*** Begin section ***

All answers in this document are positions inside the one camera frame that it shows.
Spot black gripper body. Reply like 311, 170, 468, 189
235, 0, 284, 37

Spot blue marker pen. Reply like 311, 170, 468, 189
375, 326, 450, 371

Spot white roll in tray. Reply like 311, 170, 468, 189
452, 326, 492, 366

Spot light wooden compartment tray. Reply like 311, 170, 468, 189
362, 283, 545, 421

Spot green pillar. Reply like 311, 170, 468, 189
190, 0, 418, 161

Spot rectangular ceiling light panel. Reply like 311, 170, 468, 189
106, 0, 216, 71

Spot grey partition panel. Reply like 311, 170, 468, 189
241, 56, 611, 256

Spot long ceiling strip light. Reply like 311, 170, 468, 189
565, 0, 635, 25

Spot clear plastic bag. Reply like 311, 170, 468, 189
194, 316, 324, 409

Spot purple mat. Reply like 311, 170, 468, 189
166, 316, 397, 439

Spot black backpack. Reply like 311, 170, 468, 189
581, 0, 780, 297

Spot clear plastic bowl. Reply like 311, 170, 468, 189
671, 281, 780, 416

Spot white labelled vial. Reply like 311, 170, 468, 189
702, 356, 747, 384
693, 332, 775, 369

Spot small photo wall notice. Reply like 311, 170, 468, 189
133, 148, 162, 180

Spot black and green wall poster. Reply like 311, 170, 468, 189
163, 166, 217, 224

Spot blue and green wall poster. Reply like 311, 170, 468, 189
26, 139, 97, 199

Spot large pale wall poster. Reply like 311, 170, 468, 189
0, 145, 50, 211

*** End section ***
*** Begin section ***

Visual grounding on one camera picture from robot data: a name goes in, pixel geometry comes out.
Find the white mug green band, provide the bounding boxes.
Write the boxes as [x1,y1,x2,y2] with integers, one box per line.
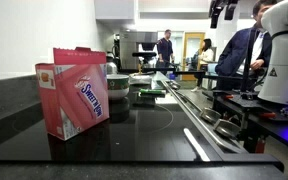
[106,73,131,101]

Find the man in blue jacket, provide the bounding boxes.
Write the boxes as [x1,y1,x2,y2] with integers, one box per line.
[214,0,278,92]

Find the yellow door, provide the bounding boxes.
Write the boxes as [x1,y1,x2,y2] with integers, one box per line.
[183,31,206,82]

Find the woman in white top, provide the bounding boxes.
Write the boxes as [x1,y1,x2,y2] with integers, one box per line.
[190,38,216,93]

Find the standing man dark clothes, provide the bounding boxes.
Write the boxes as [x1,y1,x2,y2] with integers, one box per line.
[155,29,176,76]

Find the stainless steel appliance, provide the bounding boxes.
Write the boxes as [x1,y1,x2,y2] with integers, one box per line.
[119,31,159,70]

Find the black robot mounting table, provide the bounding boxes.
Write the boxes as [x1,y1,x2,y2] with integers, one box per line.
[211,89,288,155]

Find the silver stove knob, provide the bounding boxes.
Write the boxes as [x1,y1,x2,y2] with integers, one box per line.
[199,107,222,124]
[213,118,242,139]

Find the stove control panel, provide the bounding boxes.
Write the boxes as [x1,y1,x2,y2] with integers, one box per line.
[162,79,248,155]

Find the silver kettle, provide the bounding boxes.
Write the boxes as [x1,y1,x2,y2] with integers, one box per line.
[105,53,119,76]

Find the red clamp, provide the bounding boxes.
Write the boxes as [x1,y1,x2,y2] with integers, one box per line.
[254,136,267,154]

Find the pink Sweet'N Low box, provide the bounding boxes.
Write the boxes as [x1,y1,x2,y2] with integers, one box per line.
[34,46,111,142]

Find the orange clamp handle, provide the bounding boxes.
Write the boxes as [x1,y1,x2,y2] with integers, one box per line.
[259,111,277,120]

*** End section ***

• Task directions: Only the lines holding the string "clamp" are needed; copy each of them from the material above.

• Exercise solution:
Find the red clamp, provide the bounding boxes.
Find the orange clamp handle, provide the bounding boxes.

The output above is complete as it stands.